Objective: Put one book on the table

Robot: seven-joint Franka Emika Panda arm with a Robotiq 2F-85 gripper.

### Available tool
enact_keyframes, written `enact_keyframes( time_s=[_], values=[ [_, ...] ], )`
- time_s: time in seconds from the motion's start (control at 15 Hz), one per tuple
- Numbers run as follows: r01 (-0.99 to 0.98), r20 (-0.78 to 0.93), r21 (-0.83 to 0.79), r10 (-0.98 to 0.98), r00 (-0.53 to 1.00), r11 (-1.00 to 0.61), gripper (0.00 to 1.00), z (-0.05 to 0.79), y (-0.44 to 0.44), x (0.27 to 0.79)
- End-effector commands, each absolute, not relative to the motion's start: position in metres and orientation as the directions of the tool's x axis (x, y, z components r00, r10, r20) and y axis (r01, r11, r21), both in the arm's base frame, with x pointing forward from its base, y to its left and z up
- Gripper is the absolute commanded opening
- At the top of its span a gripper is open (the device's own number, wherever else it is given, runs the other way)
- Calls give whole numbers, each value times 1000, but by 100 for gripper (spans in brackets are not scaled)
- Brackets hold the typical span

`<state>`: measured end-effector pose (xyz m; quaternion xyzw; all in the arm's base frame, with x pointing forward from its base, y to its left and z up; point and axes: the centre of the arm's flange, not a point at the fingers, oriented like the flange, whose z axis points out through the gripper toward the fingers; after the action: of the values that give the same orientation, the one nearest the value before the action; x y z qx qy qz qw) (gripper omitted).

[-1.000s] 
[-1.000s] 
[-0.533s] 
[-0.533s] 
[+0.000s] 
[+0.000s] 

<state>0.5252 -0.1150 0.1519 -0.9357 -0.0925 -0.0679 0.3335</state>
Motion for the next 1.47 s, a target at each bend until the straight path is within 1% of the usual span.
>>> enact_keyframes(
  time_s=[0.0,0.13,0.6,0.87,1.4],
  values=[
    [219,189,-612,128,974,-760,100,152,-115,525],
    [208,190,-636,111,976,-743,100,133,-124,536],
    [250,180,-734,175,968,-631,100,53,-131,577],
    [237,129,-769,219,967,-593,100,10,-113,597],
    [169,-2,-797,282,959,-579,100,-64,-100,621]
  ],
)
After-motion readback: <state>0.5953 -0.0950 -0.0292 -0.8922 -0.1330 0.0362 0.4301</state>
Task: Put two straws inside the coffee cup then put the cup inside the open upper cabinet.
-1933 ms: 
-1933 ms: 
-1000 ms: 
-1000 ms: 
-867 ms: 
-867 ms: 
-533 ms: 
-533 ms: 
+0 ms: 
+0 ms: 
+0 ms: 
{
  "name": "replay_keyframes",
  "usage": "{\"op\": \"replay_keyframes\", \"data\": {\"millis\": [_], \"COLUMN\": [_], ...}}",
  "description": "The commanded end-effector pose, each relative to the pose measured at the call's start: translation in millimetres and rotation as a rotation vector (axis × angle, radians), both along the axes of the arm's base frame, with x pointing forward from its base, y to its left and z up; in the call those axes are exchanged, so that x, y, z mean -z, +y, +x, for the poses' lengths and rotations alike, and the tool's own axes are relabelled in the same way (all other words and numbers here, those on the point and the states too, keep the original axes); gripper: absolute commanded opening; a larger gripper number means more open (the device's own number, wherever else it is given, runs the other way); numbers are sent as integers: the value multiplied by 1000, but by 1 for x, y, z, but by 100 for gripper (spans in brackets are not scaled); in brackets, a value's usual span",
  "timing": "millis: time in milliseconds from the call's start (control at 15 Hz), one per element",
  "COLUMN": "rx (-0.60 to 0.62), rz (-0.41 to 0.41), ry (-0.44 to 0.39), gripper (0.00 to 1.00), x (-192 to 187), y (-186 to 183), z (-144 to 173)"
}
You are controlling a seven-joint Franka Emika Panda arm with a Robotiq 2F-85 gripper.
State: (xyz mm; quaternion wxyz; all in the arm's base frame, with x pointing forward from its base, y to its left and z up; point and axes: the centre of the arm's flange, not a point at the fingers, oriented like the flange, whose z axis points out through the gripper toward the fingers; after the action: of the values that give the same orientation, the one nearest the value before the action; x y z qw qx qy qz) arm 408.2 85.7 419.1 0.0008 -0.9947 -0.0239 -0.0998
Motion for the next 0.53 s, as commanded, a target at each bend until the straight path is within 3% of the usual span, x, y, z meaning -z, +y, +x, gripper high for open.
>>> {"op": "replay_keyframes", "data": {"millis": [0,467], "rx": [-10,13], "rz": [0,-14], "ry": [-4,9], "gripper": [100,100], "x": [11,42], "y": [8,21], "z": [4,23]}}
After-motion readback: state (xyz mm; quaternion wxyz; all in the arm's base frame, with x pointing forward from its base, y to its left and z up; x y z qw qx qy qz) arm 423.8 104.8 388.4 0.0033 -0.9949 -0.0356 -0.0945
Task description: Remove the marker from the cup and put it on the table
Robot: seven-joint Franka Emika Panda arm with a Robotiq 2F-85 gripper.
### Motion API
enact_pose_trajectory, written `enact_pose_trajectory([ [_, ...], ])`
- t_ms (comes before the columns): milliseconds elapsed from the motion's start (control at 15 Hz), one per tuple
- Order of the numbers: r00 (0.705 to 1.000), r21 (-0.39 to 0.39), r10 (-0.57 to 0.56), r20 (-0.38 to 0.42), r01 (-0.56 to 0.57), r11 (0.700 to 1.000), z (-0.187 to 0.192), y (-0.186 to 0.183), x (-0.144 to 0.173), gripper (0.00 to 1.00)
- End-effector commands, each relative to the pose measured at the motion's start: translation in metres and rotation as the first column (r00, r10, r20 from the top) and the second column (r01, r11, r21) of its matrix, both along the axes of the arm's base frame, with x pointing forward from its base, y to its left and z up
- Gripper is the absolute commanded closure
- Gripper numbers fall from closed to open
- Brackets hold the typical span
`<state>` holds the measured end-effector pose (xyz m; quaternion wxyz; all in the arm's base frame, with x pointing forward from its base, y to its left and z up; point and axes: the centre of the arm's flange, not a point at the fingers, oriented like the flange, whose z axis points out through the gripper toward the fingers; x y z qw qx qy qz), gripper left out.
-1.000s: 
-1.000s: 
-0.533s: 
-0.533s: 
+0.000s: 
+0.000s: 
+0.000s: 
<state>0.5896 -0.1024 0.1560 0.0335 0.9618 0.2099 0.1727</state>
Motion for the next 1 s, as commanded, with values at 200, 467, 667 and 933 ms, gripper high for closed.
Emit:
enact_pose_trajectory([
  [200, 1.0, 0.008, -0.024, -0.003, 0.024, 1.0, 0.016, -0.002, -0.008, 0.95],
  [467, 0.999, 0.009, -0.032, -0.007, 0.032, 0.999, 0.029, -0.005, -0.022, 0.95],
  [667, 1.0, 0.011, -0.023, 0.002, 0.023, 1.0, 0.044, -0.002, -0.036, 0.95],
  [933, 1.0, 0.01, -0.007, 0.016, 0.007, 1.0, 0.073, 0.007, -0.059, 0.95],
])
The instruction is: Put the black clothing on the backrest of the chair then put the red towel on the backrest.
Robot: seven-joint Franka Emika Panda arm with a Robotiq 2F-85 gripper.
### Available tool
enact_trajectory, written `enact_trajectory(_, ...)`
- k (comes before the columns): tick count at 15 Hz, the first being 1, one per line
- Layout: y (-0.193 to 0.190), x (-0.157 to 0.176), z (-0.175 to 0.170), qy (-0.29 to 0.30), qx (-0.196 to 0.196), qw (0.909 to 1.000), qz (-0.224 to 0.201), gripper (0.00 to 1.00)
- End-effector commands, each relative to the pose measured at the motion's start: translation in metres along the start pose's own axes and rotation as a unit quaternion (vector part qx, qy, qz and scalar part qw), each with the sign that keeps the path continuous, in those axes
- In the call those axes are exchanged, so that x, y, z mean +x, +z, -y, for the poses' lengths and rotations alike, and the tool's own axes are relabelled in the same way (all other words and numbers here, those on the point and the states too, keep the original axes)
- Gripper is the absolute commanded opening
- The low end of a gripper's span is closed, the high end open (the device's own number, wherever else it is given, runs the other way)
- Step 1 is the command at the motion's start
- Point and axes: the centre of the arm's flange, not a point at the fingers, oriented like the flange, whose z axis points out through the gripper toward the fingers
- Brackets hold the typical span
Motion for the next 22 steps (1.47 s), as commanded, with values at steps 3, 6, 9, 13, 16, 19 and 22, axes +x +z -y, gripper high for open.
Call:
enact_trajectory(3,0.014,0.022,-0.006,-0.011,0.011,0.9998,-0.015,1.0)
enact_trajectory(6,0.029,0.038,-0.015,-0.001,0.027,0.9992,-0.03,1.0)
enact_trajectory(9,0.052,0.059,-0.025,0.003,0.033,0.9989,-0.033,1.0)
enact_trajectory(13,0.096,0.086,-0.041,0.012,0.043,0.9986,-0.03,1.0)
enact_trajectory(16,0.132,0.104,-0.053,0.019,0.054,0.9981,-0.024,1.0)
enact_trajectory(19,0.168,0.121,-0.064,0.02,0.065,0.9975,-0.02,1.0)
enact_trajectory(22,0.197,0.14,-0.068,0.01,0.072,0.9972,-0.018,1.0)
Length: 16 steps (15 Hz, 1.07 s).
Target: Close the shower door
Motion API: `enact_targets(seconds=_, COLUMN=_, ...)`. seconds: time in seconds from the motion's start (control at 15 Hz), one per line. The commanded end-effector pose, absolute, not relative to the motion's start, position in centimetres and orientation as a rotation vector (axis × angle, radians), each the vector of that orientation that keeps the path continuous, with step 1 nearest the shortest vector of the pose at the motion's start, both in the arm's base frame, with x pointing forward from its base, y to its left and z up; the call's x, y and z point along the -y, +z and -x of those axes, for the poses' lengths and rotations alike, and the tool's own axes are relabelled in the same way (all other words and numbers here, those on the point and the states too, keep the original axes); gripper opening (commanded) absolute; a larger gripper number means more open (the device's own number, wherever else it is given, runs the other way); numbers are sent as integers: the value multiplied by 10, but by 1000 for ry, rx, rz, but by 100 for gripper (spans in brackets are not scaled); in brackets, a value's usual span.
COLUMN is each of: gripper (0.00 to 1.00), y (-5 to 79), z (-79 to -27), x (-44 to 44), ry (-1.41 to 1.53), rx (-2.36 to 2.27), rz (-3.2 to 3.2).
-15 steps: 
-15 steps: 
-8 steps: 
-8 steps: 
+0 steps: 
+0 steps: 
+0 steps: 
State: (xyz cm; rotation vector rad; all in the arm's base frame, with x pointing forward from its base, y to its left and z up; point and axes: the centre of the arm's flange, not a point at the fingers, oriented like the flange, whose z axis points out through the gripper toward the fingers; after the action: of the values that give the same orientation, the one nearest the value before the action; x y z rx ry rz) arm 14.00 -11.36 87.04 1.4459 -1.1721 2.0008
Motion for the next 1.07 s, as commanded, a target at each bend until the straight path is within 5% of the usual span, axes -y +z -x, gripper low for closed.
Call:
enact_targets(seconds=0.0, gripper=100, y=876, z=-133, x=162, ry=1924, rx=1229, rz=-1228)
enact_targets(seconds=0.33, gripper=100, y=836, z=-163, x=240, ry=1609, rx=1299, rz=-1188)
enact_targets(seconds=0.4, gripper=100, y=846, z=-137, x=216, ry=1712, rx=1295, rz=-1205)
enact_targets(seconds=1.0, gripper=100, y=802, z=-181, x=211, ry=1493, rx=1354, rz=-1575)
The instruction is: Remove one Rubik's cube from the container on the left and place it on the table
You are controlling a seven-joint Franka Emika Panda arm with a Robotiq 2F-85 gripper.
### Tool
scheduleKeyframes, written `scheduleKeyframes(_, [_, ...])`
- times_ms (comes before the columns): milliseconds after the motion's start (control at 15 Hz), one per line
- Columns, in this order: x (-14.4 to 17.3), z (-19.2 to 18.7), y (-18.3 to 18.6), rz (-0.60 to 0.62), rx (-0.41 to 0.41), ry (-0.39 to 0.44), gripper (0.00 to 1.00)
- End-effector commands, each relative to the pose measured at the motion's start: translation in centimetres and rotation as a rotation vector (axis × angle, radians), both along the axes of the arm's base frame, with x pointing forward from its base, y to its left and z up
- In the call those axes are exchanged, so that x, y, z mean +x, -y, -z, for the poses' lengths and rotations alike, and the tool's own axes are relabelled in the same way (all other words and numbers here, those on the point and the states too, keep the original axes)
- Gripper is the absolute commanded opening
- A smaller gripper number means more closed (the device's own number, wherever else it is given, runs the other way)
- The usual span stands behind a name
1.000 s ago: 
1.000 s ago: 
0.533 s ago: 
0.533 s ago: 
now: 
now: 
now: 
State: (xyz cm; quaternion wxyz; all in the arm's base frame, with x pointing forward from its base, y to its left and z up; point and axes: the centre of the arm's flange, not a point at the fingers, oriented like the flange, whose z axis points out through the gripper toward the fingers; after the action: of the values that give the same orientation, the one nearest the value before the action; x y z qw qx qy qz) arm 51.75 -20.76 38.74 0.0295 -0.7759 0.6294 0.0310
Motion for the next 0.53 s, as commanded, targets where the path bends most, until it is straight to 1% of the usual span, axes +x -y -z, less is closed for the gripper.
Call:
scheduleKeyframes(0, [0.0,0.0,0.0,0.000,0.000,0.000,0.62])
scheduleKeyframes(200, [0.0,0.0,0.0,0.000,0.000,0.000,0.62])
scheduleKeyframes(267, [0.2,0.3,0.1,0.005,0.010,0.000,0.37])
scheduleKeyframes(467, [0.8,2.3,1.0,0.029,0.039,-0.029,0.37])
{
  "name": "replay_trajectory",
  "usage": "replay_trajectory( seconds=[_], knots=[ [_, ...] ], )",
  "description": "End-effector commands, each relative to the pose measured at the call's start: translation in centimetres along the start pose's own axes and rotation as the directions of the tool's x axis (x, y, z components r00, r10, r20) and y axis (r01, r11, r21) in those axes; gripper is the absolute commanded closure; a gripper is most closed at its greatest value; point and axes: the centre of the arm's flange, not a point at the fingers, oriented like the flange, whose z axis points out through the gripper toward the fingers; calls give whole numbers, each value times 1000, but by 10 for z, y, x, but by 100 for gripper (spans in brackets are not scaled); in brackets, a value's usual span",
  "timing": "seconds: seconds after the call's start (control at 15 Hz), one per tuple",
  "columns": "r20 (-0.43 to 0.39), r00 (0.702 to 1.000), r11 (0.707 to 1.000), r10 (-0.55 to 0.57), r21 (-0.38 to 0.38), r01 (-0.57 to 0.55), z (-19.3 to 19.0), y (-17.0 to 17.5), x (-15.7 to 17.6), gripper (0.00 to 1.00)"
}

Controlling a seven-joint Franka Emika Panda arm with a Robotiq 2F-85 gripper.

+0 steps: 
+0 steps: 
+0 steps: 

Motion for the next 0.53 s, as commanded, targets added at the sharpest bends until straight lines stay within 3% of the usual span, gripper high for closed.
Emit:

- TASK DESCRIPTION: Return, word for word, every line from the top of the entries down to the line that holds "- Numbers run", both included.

- YOUR RESPONSE:
Objective: Put one book on the table

Robot: seven-joint Franka Emika Panda arm with a Robotiq 2F-85 gripper.

### Available tool
enact_keyframes, written `enact_keyframes( time_s=[_], values=[ [_, ...] ], )`
- time_s: time in seconds from the motion's start (control at 15 Hz), one per tuple
- Numbers run as follows: r01 (-0.99 to 0.98), r20 (-0.78 to 0.93), r21 (-0.83 to 0.79), r10 (-0.98 to 0.98), r00 (-0.53 to 1.00), r11 (-1.00 to 0.61), gripper (0.00 to 1.00), z (-0.05 to 0.79), y (-0.44 to 0.44), x (0.27 to 0.79)

Nothing else is part of this exercise.